> [Task prompt]: Please return the data that follows precisely as written, but without the images.

> [Dataset content]:
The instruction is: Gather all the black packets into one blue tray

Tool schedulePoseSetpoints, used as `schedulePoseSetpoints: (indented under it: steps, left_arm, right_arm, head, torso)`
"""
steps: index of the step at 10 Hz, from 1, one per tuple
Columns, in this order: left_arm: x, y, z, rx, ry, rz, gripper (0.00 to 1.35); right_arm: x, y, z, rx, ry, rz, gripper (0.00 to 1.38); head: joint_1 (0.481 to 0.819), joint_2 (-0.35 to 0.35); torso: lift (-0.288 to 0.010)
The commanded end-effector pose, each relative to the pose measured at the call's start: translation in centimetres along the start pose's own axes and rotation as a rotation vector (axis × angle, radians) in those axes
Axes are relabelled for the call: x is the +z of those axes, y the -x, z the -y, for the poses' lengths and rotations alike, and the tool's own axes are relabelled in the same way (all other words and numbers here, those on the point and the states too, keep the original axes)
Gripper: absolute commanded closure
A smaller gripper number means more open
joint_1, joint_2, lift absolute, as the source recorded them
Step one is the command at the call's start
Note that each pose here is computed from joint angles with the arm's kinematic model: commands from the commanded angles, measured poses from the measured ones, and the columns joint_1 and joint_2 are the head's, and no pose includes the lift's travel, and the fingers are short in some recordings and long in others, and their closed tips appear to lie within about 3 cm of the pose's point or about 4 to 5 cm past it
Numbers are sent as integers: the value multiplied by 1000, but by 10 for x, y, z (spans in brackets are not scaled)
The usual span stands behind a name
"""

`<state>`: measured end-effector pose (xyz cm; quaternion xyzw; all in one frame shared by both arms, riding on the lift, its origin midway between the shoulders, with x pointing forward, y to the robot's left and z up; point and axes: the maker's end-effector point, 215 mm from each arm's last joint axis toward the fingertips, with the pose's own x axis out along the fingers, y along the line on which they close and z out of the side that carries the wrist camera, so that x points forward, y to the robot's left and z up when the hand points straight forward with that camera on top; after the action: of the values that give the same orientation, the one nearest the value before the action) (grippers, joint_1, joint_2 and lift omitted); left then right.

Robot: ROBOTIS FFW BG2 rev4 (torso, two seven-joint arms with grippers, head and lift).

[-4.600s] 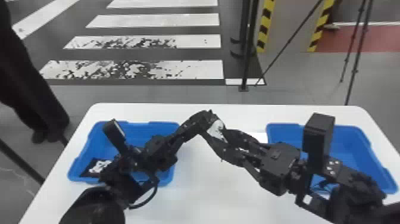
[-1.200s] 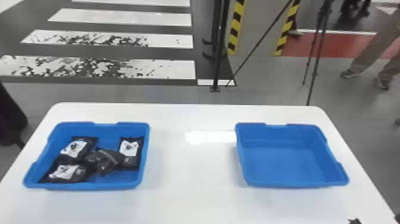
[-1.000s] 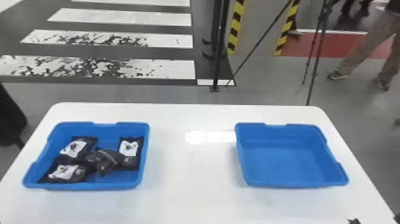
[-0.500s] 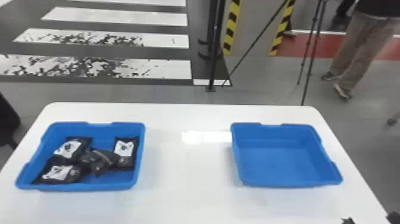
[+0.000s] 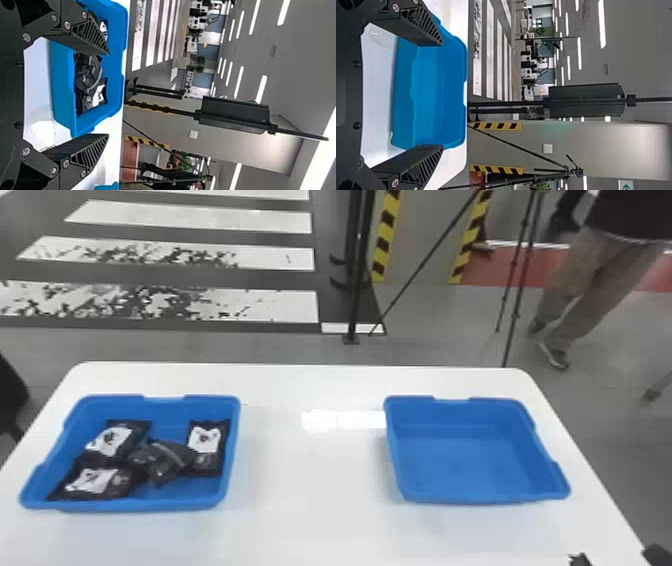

> [Task result]:
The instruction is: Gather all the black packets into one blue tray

Tool schedulePoseSetpoints, used as `schedulePoseSetpoints: (indented under it: steps, left_arm, right_arm, head, torso)`
"""
steps: index of the step at 10 Hz, from 1, one per tuple
Columns, in this order: left_arm: x, y, z, rx, ry, rz, gripper (0.00 to 1.35); right_arm: x, y, z, rx, ry, rz, gripper (0.00 to 1.38); head: joint_1 (0.481 to 0.819), joint_2 (-0.35 to 0.35); torso: lift (-0.288 to 0.010)
The commanded end-effector pose, each relative to the pose measured at the call's start: translation in centimetres along the start pose's own axes and rotation as a rotation vector (axis × angle, radians) in those axes
Axes are relabelled for the call: x is the +z of those axes, y the -x, z the -y, for the poses' lengths and rotations alike, and the tool's own axes are relabelled in the same way (all other words and numbers here, those on the point and the states too, keep the original axes)
Gripper: absolute commanded closure
A smaller gripper number means more open
joint_1, joint_2, lift absolute, as the source recorded them
Step one is the command at the call's start
Note that each pose here is computed from joint angles with the arm's kinematic model: commands from the commanded angles, measured poses from the measured ones, and the columns joint_1 and joint_2 are the head's, and no pose includes the lift's travel, and the fingers are short in some recordings and long in others, and their closed tips appear to lie within about 3 cm of the pose's point or about 4 to 5 cm past it
Numbers are sent as integers: the value multiplied by 1000, but by 10 for x, y, z (spans in brackets are not scaled)
The usual span stands behind a name
"""

`<state>`: measured end-effector pose (xyz cm; quaternion xyzw; all in one frame shared by both arms, riding on the lift, its origin midway between the shoulders, with x pointing forward, y to the robot's left and z up; point and axes: the maker's end-effector point, 215 mm from each arm's last joint axis toward the fingertips, with the pose's own x axis out along the fingers, y along the line on which they close and z out of the side that carries the wrist camera, so that x points forward, y to the robot's left and z up when the hand points straight forward with that camera on top; after the action: of the values that give the same orientation, the one nearest the value before the action) (grippers, joint_1, joint_2 and lift omitted); left then right.

Robot: ROBOTIS FFW BG2 rev4 (torso, two seven-joint arms with grippers, head and lift).

[-4.600s] 
[-1.200s] 
[-1.000s] 
[-0.500s] 
[+0.000s] 

There is no more output for this exercise.